On June 2, 2008, the Davises, who were self-represented, filed a civil action in the Circuit Court of Kanawha County to set aside the tax deed. Named as defendants were, inter alia, the Sheriff, the Clerk, and Rebuild/REO. The complaint, captioned as “Complaint, Motion to Nullify Property Sale, Motion to Set Aside Tax Deed, Motion for Injunction to Stop Eviction,” set forth several allegations, including that the Davises had been in bankruptcy. The Davises assert that the Sheriff was aware of their bankruptcy because the Sheriff coded the Davises’ former Chappel Road property with a “BR7” code on their account, which is an internal coding used by the Sheriffs office to identify property involved in a bankruptcy proceeding. However, a similar code was not placed on the Davises’ Woodbridge Drive property (which is the property at issue in this appeal), even though the latter address is where the Davises had lived for a number of years.

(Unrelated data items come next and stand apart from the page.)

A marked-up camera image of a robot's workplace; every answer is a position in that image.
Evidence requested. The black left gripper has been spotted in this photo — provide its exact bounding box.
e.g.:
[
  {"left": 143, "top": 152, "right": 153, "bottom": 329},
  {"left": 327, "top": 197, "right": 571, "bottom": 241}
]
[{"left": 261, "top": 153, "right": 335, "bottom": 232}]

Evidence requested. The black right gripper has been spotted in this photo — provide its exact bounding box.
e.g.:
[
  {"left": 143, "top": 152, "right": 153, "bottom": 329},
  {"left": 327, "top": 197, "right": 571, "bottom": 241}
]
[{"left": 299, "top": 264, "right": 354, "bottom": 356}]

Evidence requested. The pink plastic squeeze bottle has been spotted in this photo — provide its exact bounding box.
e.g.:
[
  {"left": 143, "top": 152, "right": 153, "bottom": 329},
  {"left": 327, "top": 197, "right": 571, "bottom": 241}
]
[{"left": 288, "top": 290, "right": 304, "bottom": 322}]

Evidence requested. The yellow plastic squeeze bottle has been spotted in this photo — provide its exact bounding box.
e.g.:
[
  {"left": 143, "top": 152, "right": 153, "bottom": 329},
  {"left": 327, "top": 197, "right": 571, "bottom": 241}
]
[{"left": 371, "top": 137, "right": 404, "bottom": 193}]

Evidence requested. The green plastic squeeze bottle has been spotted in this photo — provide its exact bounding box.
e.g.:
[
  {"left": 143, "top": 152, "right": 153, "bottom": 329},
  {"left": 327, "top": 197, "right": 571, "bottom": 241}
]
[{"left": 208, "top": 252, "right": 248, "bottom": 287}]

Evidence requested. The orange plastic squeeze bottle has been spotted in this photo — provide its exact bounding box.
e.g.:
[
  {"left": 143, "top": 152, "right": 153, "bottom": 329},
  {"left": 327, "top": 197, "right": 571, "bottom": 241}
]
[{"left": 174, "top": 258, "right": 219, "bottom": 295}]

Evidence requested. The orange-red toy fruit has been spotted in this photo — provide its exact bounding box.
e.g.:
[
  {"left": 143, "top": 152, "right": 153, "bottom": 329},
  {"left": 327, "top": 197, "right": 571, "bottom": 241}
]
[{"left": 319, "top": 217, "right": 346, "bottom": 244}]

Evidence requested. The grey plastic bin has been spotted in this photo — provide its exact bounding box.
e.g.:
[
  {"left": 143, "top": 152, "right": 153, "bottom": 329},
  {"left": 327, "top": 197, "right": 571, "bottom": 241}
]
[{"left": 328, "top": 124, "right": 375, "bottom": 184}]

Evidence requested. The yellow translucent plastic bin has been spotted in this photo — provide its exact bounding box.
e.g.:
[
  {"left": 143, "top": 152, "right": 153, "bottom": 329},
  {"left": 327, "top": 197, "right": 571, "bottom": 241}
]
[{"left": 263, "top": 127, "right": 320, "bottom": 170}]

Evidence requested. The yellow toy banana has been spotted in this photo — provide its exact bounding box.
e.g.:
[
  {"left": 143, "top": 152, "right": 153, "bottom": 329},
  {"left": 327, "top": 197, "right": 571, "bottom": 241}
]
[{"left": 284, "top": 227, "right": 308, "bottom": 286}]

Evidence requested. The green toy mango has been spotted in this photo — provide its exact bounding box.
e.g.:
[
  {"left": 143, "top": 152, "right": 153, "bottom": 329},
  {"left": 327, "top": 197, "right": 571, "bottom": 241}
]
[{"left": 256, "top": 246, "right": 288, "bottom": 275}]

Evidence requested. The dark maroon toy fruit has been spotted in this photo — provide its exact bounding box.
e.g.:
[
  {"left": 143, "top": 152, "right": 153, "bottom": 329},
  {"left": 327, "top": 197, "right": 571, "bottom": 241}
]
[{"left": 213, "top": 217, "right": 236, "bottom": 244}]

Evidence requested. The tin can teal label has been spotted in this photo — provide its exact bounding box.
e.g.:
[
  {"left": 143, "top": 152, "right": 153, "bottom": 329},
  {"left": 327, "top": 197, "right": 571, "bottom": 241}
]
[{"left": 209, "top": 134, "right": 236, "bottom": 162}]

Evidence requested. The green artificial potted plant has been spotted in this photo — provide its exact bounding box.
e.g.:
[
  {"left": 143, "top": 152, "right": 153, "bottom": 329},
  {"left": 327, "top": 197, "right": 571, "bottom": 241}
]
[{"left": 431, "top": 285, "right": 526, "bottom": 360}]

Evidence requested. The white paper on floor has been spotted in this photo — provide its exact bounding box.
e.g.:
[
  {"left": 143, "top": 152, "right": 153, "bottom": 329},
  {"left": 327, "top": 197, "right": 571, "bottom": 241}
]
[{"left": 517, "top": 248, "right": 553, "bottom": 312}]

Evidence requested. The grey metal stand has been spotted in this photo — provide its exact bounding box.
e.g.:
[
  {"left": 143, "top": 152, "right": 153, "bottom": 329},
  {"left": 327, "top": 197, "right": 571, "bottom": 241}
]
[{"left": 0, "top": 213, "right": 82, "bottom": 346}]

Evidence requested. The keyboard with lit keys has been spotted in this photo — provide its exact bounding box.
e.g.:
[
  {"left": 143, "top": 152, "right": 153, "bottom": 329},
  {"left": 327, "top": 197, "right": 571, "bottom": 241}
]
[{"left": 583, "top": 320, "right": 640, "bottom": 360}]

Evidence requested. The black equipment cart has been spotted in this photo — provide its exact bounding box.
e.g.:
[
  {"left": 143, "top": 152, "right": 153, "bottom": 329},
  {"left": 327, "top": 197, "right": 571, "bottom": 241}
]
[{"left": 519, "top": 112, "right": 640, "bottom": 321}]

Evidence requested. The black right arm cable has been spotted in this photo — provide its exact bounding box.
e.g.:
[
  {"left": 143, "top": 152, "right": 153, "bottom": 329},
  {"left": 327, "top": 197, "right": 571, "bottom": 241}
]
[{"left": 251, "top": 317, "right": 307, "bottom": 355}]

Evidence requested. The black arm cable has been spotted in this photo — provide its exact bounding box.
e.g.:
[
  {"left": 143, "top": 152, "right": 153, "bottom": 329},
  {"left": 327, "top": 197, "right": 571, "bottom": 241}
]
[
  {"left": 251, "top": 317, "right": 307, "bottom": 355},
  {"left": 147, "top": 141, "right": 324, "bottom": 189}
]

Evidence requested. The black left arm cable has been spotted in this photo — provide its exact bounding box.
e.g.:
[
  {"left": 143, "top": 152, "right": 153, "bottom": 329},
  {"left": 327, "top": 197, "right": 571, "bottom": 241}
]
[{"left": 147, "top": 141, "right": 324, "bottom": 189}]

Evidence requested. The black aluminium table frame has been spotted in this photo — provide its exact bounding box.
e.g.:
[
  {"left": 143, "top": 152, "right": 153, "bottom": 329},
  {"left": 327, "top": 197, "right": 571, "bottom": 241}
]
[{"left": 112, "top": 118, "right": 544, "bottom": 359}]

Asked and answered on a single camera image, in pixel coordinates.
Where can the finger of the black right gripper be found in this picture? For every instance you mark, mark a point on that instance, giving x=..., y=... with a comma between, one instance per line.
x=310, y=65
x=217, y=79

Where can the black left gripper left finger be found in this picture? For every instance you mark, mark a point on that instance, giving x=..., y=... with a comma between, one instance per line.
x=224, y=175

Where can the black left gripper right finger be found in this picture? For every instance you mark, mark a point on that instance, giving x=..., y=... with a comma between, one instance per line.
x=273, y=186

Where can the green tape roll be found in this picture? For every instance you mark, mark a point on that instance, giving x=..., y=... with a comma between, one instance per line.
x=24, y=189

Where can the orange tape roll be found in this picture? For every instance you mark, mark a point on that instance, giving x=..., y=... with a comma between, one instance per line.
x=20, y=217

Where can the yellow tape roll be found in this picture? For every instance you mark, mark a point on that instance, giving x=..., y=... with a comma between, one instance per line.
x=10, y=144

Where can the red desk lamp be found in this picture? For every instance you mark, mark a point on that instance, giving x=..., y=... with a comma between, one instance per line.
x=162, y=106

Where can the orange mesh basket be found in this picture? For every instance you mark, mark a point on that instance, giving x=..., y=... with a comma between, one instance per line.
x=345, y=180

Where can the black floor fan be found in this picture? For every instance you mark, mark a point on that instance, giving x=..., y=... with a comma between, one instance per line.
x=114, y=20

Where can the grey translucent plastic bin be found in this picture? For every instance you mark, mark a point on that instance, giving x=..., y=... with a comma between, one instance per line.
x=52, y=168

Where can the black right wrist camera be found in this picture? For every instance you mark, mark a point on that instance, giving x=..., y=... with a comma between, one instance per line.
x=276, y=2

In the Sheriffs answer to the Davises’ complaint, the Sheriff admits that he sold the tax lien on the Davises’ Woodbridge Drive property, that the “BR7” code was not listed on the account associated with the Wood-bridge Drive property, and that representatives of his office did tell the Davises on May 30, 2008, and again on June 2, 2008, that the Woodbridge Drive property “should not have been sold, because of [the] bankruptcy protection afforded to [the Davises].”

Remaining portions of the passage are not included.